3 Aralık Dünya Engelliler Günü, engelli bireylerin toplumsal hayatta hak ettikleri yere ulaşmaları için farkındalığın artması gereken önemli bir gün. Ancak bu farkındalık sadece bir günde konuşulup unutulmamalı; aksine yıl boyunca süren bir hassasiyetin parçası olmalı.
Cumhurbaşkanımız Recep Tayyip Erdoğan’ın bu özel günde verdiği mesaj, hepimize bir hatırlatma niteliğindeydi: Engelli vatandaşlarımıza samimi bir destek sağlamamız gerekiyor. Bu ifade, sadece sözle değil, somut adımlarla hareket etmemiz gerektiğini vurguluyor.
Engellilere destek sağlamak, onları toplumun eşit bireyleri olarak kabul etmekle başlar. Fiziksel engelleri kaldırmak, sosyal hayatta yer almalarını sağlamak, eğitim ve istihdam olanakları sunmak bu sürecin temel taşlarıdır. Ancak daha önemlisi, toplumun zihniyetini değiştirmektir. Engelli bireyleri "yardıma muhtaç" olarak değil, yetenekleri ve katkılarıyla toplumu zenginleştiren bireyler olarak görmek gerekir.
Samsun gibi gelişen bir şehirde bu farkındalık ne düzeyde? Yerel yönetimler ve kamu kurumları, engelli bireyler için ne gibi projeler üretiyor?

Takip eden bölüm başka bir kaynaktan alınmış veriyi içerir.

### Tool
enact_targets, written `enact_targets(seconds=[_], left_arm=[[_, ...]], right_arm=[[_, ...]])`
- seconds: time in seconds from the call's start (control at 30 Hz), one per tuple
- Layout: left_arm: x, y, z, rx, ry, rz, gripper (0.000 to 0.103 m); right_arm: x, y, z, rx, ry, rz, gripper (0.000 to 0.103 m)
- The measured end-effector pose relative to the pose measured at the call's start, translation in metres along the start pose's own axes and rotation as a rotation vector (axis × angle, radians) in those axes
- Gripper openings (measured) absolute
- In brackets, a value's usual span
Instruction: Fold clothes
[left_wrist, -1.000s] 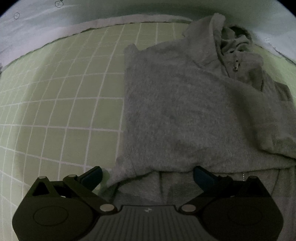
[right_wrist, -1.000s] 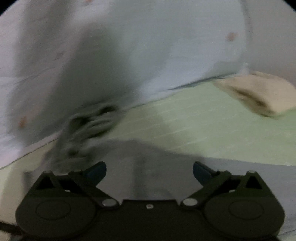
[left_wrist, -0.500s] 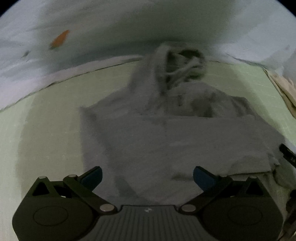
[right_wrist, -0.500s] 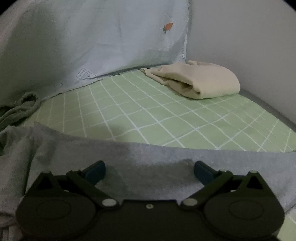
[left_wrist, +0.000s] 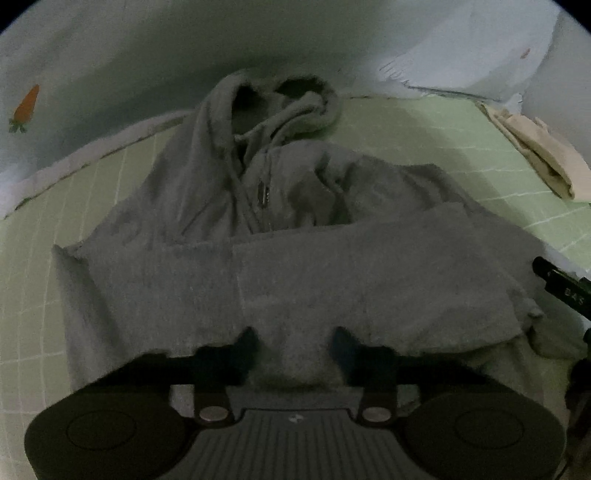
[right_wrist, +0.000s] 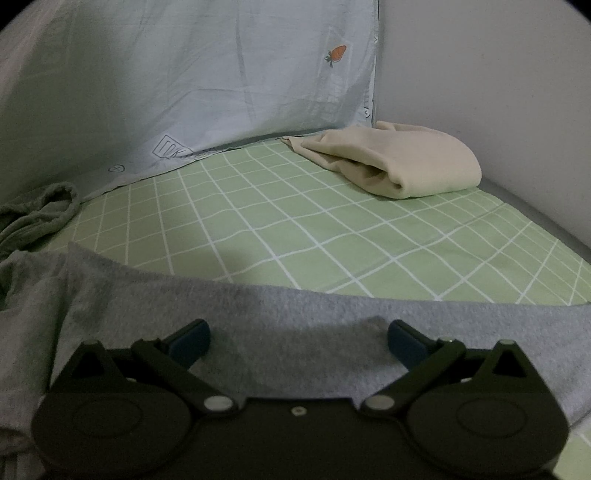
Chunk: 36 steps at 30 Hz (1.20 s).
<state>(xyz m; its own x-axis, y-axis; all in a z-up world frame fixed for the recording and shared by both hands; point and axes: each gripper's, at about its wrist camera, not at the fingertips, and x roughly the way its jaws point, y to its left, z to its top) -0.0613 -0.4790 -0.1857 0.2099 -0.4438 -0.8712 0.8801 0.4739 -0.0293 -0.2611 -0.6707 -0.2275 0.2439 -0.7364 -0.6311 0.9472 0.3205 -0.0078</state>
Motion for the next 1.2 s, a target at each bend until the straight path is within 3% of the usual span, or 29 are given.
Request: enact_targets(seconds=[0.07,0.13,0.27,0.5,0.73,0.83,0.97,1.1,1.2], left_arm=[[-0.002,-0.001,-0.001,0.008,-0.016,0.013,0.011],[-0.007,0.001,-0.003,-0.016,-0.024,0.022,0.007],[-0.026,0.013,-0.002,-0.067,-0.07,0.028,0.007],[-0.069,0.043,-0.01,-0.082,-0.158,0.176,0.007],[-0.062,0.092,-0.033,-0.264,-0.061,0.255,0.008],[-0.049,0.104,-0.039,-0.301,-0.003,0.26,0.019],[-0.041,0.105,-0.04,-0.316,0.044,0.351,0.063],[-0.05,0.103,-0.032,-0.315,0.018,0.346,0.074],[-0.067,0.095,-0.03,-0.311,-0.03,0.341,0.076]], right_arm=[[0.0,0.0,0.0,0.0,0.0,0.0,0.103],[0.0,0.0,0.0,0.001,0.0,0.001,0.103],[0.0,0.0,0.0,0.001,0.001,0.001,0.103],[0.0,0.0,0.0,0.002,0.001,0.001,0.103],[0.0,0.0,0.0,0.003,0.001,0.0,0.103],[0.0,0.001,0.0,0.003,0.001,0.0,0.103],[0.0,0.001,0.0,0.001,0.002,-0.001,0.103],[0.0,0.001,0.0,0.002,0.002,0.002,0.103],[0.0,-0.002,0.0,0.005,0.004,0.015,0.103]])
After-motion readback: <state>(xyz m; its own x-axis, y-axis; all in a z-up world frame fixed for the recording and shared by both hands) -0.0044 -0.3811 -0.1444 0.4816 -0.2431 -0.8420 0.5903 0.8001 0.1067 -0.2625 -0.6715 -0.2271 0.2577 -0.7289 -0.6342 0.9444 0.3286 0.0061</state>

Sokaklarımız, parklarımız, toplu taşıma araçlarımız engelliler için gerçekten erişilebilir mi?
Engelli bireylerin spor yapabilmesi için de desteğe ihtiyaç duyulduğunu unutmamalıyız. Birçok genç engelli kardeşimiz, evlerinden çıkamıyor. Kulüplerin maddi güçleri yetersiz olduğu için bu gençleri topluma kazandırmakta zorlanıyorlar. Spor yapabilmeleri için gerekli altyapının sağlanması ve maddi desteklerin artırılması şart. Engelli bireylerin spor aracılığıyla sosyal hayata katılımını sağlamak, onların hem fiziksel hem de ruhsal sağlıklarına önemli katkılar sunacaktır.
Cumhurbaşkanımızın da belirttiği gibi, samimi destekle bu bireylerin yanında olmak, toplumsal dayanışmayı güçlendirecek önemli bir adım. Hepimiz bireysel olarak bu konuda neler yapabileceğimizi düşünmeliyiz. Engelli bireylerle aynı toplumu paylaşıyor ve onların yaşam kalitesini artıracak çözümler sunamıyorsak, medeniyet anlayışımızı sorgulamalıyız.
Bir toplumun medeniyet seviyesi, engelli bireylerine gösterdiği özen ve sağladığı imkânlarla ölçülür. Bu bağlamda Samsun olarak üzerimize düşeni yapıyor muyuz? Bu soruyu sormaya ve cevap aramaya devam etmeliyiz.